'Sweet Lou'

Lou Piniella: The man who saved baseball in Seattle

Lou Piniella, the Seattle Mariners' manager for 10 years recent book is “Lou – Fifty Years of Kicking Dirt, Playing Hard, and Winning Big in the Sweet Spot of Baseball”

The Mariners didn’t make it into the playoffs this year, but fans can still celebrate past victories by revisiting Lou Piniella's winning Seattle seasons in his newest book: “Lou – Fifty Years of Kicking Dirt, Playing Hard, and Winning Big in the Sweet Spot of Baseball”


Lou Piniella was the Mariner’s manager from 1993-2002. Photo by Ben Van Houten, courtesy Seattle Mariners

Seattle Mariners’ fans exploded seeing Manager Lou Piniella on the field, kick dirt and heave his cap. He also yanked out first base, tossed it, ran after it and tossed it again. Players in the dugout appeared just as entertained by Lou’s antics as his thousands of fans. That was our “Sweet Lou” [nicknamed originally for his ‘sweet’ swing, and later for his antics].

Not only did Seattle Mariners’ fans cheer for their beloved players, but also shouted a chorus of “LOU! LOU! LOU!” in support of the manager who turned Seattle into a winning baseball town.

Just once in the first 16 years of the franchise did the Mariners have a winning season. Over the entire course of those initial years, the Mariners drew in two million fans. With Piniella at the helm, in 1993 alone the Mariners attracted over two million fans. By 1995, Lou not only won games but won fans by taking his team to the post season. The Mariners’ success led to the approval of a financing plan for the new open-air stadium, which would become Safeco Field. This also led to the imploding of the deteriorating Kingdome.

Lou was lured to a dying Seattle baseball team by, first, a dinner at Snoqualmie Falls Lodge with Mariners’ then owners John Ellis, Chuck Armstrong, Howard Lincoln and General Manager Woody Woodward. The prospect of salmon fishing in Puget Sound also piqued his interest. But Lou’s wife, Anita, didn’t like the idea of her husband taking a job 3000 miles away from their home in Tampa, Florida and responded, “No! No! No! It’s all the way across the country.”

However, Lou liked the salary offer, loved a challenge and he’d be handed a talented player by the name of Ken Griffey, Jr. He discussed the advantages of the move with Anita and said “yes” to the Mariners’ owners.

According to Piniella, baseball is about people and relationships, the players, management, coaches and fans. “There isn’t a nicer ballpark than Safeco Field and we have the best fans in baseball,” he said. “In fact, Seattle is probably the best baseball town in America. But there’s a little void there, a World Series!”
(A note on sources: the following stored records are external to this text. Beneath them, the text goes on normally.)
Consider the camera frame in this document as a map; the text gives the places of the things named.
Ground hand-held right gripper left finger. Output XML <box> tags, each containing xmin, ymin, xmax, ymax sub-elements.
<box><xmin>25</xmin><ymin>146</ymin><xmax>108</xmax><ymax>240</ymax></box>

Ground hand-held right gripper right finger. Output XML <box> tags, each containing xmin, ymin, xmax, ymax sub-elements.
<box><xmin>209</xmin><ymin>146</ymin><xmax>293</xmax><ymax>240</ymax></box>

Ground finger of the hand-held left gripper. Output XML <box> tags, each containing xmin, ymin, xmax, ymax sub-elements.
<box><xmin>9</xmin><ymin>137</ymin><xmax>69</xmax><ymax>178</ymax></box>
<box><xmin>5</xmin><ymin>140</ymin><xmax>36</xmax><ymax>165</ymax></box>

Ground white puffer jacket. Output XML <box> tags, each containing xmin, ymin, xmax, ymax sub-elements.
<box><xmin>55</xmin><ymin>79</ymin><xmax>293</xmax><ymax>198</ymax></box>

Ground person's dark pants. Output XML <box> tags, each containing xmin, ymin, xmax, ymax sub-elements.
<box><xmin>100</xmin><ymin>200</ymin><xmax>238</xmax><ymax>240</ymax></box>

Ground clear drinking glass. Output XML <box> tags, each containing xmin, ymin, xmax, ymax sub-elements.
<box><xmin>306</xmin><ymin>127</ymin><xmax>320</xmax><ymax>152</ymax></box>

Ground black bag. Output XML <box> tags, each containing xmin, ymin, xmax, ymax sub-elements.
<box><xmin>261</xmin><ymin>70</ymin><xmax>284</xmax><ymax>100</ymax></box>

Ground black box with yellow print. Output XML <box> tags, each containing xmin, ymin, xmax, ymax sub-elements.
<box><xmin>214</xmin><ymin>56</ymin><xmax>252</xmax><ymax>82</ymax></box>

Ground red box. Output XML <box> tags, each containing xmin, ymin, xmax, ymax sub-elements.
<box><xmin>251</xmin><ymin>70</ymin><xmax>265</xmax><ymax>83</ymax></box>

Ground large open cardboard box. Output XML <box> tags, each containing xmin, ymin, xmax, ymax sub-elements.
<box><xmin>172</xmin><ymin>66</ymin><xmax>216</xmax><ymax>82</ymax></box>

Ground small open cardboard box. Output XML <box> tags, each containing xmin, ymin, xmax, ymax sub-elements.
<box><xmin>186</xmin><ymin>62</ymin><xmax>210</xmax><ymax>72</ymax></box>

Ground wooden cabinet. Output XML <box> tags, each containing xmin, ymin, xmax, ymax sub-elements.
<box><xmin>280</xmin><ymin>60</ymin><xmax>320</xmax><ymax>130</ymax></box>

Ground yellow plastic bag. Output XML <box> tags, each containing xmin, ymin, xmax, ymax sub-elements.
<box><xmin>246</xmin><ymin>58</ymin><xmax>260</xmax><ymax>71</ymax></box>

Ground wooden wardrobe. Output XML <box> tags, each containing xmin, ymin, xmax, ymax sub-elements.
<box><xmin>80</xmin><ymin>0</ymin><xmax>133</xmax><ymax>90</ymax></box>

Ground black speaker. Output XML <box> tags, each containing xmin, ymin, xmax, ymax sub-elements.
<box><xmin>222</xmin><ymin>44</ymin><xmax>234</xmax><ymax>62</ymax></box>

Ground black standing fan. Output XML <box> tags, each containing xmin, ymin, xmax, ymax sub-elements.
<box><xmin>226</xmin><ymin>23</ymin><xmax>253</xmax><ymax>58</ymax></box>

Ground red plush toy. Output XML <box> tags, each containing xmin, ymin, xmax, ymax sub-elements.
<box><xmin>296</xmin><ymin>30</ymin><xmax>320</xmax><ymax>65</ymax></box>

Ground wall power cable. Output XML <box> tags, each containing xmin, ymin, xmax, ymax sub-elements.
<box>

During Piniella’s time as Mariners’ manager from 1993 through 2002, he led the team to four post-season appearances in ten seasons (all Mariners’ playoff appearances in the team’s history were under Piniella), and set a team record of 116 wins in 2001. He was named Manager of the Year three times, in 1995, 2001 and 2008.

Lou says, “A manager is as good as the players he has and those who got him the players.” And what an incredible line-up Lou had! These were the years of Dan Wilson, Brett Boone, Alex Rodriguez, Joey Cora, Ken Griffey, Jr., Edgar Martinez, Randy Johnson and Ichiro Suzuki, to name a few.